* Work request
Below are some entries. Repeat exactly the lines from the one with "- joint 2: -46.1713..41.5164" through the one with "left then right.", and only those.
[Start of Attachment]
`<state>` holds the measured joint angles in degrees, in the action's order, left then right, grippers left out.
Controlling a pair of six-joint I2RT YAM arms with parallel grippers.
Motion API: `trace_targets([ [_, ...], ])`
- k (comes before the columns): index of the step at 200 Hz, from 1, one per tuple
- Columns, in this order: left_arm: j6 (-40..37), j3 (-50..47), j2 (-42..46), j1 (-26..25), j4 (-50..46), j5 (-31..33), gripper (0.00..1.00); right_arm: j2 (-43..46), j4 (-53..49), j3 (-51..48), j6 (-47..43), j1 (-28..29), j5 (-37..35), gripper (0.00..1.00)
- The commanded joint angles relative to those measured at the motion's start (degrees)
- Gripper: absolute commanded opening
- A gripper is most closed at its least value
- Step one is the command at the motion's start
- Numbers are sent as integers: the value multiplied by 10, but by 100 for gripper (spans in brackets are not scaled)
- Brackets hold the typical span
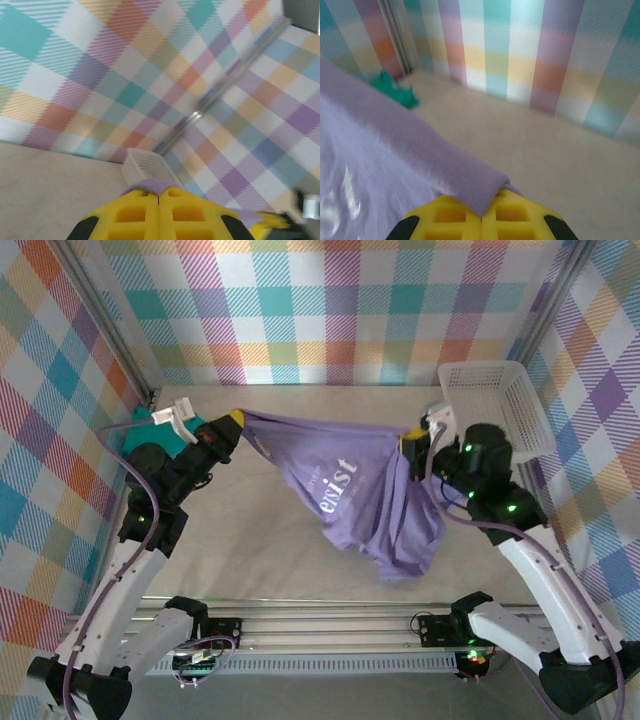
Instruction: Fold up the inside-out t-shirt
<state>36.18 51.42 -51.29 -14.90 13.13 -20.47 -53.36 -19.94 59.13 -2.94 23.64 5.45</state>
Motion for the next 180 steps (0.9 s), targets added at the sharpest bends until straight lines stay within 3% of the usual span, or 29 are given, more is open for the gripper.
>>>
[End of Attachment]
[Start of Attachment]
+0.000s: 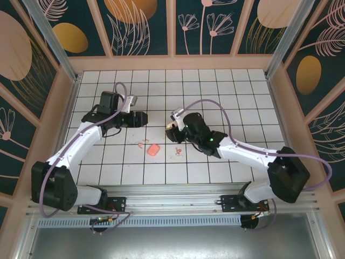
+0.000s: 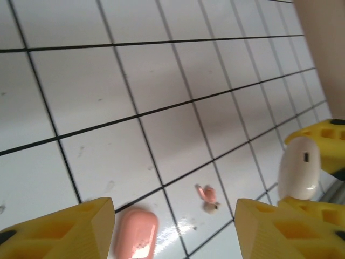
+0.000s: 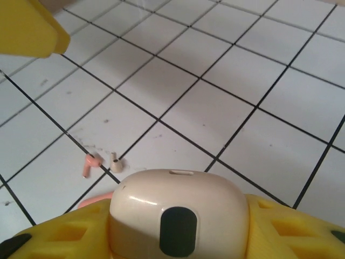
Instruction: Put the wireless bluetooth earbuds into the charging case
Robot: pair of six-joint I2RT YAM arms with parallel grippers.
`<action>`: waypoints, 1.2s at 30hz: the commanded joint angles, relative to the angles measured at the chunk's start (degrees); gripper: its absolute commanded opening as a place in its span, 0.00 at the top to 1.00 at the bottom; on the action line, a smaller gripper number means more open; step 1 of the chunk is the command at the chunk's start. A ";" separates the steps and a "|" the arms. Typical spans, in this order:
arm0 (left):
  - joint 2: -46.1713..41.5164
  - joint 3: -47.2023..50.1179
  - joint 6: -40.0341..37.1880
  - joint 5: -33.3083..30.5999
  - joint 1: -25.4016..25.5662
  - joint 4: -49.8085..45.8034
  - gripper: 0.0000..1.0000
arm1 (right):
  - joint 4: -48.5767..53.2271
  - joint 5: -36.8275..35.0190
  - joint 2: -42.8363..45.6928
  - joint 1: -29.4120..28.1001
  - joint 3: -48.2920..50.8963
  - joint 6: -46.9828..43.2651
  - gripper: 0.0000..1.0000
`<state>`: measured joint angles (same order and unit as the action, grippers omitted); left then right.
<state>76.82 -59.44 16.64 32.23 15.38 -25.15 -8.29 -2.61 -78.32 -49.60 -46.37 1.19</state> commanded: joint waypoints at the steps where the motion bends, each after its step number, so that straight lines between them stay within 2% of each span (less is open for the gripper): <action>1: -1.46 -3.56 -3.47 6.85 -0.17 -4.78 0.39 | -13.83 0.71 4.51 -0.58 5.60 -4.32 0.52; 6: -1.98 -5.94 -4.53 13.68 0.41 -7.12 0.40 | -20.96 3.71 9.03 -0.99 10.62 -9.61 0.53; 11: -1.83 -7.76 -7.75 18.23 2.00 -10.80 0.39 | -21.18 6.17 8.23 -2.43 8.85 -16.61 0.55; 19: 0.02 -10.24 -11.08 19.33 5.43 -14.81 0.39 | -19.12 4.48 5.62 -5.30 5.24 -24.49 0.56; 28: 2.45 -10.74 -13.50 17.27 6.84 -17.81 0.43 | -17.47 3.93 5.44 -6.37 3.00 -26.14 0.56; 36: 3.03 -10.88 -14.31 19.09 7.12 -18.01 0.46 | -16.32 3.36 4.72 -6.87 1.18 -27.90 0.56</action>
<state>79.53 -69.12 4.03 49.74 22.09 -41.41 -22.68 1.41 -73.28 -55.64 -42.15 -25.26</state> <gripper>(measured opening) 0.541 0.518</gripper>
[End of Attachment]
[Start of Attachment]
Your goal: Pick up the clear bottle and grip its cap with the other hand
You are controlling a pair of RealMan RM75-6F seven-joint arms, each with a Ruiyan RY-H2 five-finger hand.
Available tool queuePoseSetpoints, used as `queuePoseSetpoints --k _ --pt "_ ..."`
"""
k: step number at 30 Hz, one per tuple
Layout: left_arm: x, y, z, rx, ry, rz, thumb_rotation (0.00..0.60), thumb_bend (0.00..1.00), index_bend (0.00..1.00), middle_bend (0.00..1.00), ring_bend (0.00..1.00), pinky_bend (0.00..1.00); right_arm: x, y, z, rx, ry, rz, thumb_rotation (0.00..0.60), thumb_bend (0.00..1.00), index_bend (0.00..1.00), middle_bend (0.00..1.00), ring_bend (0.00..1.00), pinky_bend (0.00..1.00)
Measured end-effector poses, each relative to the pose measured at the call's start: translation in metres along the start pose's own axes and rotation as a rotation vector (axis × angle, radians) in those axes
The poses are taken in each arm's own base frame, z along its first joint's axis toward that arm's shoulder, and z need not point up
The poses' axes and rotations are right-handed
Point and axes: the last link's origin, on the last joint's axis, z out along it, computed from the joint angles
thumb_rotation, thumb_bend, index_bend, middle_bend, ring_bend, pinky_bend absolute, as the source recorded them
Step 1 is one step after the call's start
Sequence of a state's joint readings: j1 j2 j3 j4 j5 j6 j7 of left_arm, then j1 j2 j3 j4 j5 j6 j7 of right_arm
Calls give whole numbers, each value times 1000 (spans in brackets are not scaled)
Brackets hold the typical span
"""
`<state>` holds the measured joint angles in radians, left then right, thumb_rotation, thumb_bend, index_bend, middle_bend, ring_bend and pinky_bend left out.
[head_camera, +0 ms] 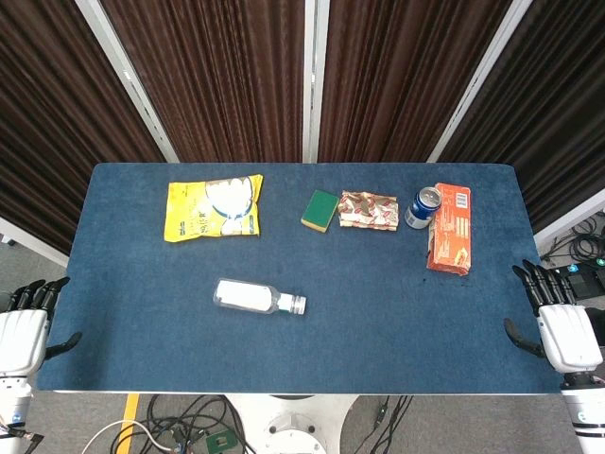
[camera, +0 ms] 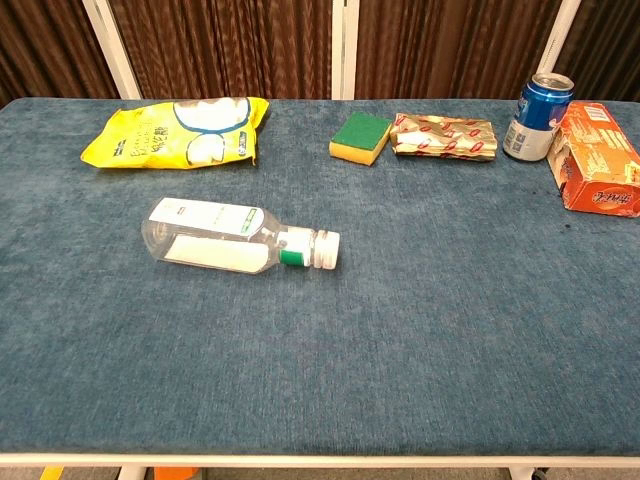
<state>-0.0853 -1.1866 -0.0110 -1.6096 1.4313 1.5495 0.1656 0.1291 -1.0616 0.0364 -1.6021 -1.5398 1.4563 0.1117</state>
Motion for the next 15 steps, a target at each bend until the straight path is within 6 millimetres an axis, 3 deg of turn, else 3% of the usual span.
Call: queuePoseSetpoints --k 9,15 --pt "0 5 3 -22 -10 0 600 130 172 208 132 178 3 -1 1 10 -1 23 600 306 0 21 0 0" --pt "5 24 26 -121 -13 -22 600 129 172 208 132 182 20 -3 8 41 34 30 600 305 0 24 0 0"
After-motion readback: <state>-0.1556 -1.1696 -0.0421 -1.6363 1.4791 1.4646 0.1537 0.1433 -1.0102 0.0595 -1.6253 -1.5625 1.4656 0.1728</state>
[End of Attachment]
* Response below
  - joint 2: -46.1713..41.5164
  - joint 3: -47.2023..50.1179
  - joint 6: -40.0341..37.1880
  - joint 5: -33.3083..30.5999
  - joint 1: -25.4016..25.5662
  - joint 4: -49.8085..45.8034
  - gripper: 0.0000..1.0000
arm1 (right):
  - joint 4: -48.5767..53.2271
  - joint 5: -36.8275..35.0190
  - joint 2: -42.8363..45.6928
  - joint 1: -29.4120..28.1001
  - joint 3: -48.2920..50.8963
  - joint 6: -46.9828..43.2651
  - gripper: 0.0000..1.0000
`<state>`: measured joint angles (same order and unit as the action, grippers omitted); left then right.

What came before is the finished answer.